On June 8, 2020, Span confirmed that he had played his final game in the major leagues.

===Career statistics===
In 1,359 games over 11 seasons, Span posted a .281 batting average (1,498-for-5,326) with 773 runs, 265 doubles, 72 triples, 71 home runs, 490 RBIs, 185 stolen bases, 515 bases on balls, .347 on-base percentage and .398 slugging percentage. He finished his career with a .991 fielding percentage playing at all three outfield positions. In 14 postseason games, he hit .258 (17-for-66) with four runs, three doubles, one triple, two RBI, two stolen bases and two walks.

==Career after baseball==
On January 24, 2021, it was announced that Span was hired by the Tampa Bay Rays as a special assistant in baseball operations.
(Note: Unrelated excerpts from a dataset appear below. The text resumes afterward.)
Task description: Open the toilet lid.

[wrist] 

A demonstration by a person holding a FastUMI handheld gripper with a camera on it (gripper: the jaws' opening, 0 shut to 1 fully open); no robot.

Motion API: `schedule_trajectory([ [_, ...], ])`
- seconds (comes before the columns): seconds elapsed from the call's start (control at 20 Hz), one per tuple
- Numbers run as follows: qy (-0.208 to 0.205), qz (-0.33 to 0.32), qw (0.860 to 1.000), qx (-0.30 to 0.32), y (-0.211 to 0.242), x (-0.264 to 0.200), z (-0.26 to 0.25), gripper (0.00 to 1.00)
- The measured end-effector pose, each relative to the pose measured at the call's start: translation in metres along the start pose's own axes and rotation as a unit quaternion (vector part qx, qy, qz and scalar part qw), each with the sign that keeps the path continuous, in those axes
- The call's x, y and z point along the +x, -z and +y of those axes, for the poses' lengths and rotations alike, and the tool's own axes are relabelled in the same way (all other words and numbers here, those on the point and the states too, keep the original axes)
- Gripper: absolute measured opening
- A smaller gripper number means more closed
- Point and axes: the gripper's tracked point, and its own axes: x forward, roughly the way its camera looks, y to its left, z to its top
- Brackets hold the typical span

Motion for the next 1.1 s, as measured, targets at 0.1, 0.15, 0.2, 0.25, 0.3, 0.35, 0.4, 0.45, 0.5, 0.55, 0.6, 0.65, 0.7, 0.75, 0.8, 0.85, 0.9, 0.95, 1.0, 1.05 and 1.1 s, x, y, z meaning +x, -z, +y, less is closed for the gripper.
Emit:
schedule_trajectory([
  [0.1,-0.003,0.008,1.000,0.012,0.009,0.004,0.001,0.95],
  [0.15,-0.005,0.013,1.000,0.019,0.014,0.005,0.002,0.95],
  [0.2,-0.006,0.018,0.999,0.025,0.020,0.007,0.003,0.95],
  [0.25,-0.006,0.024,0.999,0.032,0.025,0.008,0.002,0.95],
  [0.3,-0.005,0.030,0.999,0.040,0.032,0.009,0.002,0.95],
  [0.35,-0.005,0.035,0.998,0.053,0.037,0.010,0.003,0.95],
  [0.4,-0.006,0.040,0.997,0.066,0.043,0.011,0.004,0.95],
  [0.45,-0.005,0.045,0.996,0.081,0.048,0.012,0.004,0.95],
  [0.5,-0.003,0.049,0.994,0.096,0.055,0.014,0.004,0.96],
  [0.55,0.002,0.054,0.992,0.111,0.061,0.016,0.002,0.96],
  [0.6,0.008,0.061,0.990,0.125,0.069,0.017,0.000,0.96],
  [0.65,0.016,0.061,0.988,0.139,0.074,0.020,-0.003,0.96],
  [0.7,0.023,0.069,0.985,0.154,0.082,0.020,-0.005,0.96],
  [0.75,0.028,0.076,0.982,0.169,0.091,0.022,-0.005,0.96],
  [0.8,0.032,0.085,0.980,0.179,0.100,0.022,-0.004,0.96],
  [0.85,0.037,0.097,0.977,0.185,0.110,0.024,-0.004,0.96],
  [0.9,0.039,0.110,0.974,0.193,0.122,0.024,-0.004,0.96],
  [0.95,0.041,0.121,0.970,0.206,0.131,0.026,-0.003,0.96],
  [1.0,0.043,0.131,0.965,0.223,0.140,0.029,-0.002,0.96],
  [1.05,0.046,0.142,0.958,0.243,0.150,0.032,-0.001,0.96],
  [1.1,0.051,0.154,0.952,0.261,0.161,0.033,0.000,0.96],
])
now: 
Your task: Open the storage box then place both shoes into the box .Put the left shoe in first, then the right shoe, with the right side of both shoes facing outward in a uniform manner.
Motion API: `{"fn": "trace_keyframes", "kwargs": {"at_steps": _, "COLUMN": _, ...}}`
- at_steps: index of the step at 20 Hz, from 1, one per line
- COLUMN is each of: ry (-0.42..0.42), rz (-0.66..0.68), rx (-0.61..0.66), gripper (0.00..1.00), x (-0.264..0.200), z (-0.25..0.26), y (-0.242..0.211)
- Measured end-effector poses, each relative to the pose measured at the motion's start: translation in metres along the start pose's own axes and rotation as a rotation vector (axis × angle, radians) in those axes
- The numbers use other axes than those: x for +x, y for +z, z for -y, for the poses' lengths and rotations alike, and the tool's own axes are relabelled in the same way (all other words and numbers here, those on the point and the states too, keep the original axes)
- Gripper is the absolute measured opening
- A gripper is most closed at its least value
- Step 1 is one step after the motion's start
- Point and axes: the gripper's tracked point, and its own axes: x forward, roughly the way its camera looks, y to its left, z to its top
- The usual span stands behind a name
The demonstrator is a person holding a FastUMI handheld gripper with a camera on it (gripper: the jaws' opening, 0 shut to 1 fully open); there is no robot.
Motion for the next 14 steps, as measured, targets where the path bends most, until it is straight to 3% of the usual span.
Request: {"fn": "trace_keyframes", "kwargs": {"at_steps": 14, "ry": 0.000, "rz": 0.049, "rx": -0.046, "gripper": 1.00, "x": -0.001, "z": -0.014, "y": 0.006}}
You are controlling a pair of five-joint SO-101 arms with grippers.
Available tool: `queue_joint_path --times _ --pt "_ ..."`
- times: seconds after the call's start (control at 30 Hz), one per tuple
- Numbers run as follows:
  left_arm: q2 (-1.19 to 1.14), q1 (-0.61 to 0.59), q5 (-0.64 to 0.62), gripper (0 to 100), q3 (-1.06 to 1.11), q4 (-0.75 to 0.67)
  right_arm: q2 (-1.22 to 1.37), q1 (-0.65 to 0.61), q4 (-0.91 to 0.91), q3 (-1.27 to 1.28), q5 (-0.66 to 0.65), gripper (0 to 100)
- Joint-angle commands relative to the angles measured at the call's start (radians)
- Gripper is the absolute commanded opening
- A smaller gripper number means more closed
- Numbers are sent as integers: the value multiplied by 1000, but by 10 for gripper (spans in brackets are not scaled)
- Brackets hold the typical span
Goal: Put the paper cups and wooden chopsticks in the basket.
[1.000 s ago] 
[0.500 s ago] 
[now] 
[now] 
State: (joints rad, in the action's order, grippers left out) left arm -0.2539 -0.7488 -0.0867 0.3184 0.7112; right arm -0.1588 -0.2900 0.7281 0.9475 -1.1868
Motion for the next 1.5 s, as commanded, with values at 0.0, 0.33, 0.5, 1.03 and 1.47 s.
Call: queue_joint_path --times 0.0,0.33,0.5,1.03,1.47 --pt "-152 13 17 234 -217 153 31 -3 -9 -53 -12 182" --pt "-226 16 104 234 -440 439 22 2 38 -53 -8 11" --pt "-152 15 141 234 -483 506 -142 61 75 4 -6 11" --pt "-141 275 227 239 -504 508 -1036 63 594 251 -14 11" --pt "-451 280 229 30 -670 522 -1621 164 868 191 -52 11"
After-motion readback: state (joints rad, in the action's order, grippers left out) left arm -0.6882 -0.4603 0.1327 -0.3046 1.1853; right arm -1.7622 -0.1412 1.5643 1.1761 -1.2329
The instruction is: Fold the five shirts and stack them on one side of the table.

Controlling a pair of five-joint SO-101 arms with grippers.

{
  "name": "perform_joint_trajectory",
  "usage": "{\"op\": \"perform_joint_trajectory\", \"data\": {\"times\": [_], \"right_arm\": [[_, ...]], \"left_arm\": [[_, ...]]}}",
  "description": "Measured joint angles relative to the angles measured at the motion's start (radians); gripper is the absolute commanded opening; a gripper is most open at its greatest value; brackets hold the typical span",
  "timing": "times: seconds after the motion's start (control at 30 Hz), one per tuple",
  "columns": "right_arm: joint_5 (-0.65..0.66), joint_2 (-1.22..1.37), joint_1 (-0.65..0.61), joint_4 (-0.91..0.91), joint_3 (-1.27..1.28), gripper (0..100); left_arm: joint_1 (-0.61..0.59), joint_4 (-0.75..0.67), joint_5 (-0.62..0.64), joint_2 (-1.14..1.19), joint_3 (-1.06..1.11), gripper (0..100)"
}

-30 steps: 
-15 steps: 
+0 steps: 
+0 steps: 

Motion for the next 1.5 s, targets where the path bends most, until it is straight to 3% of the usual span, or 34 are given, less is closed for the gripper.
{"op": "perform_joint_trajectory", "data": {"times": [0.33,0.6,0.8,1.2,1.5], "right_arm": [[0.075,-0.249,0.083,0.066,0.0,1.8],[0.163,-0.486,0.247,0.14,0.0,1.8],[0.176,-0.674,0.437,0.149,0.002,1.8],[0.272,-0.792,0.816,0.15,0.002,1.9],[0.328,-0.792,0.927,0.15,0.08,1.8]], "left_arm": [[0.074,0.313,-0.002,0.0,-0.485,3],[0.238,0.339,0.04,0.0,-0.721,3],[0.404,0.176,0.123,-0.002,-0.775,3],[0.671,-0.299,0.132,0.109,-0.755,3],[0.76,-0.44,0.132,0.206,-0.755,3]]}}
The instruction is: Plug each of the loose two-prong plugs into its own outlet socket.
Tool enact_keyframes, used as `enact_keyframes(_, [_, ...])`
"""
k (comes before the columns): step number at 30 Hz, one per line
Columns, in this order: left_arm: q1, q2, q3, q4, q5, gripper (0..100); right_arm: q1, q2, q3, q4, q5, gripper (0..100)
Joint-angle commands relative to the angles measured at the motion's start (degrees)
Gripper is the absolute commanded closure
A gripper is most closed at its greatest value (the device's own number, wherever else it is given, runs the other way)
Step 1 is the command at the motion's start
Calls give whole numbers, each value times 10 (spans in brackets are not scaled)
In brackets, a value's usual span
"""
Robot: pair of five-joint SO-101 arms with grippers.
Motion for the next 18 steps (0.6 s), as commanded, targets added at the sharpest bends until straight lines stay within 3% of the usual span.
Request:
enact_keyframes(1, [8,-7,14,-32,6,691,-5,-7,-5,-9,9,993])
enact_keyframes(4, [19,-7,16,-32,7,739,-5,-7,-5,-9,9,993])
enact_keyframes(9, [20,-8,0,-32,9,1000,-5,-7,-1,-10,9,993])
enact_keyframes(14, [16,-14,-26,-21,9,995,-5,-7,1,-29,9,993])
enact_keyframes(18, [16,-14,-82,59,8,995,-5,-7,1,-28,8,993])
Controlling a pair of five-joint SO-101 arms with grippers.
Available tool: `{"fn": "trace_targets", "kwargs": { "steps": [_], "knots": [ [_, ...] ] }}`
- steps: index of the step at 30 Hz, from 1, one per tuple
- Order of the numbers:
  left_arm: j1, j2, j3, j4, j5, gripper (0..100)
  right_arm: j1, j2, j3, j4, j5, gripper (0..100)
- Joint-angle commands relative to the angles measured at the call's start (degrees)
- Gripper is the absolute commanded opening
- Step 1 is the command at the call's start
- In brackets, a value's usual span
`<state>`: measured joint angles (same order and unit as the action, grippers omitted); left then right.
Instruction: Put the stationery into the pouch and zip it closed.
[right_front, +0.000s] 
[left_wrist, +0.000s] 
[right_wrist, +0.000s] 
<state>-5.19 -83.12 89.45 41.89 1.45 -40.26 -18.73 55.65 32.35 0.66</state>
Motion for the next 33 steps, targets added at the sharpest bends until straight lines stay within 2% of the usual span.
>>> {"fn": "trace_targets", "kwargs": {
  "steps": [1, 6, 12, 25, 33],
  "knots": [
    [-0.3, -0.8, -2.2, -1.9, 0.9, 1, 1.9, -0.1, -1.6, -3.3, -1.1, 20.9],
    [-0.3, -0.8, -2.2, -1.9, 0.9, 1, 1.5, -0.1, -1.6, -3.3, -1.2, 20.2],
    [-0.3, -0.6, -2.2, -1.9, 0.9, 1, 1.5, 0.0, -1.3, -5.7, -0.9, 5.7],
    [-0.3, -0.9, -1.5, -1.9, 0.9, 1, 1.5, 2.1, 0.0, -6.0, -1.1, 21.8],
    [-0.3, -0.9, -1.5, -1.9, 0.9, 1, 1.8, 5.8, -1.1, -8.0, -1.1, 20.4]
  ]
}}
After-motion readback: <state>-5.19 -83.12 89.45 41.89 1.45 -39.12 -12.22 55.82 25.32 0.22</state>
Span joined Bally Sports Sun as an analyst for the Rays in February 2023.

On January 16, 2025, it was announced that Span joined the Minnesota Twins as an analyst.

==Personal life==
Span is a Christian. Span proposed to Anne Schleper, who won a silver medal for ice hockey with the United States in the 2014 Winter Olympics, on December 31, 2016. They married in January 2017 in Naples, Florida. The couple had their first child, a son, in October 2017.

Span founded a non-profit, The Denard Span Foundation, to aid single parent families.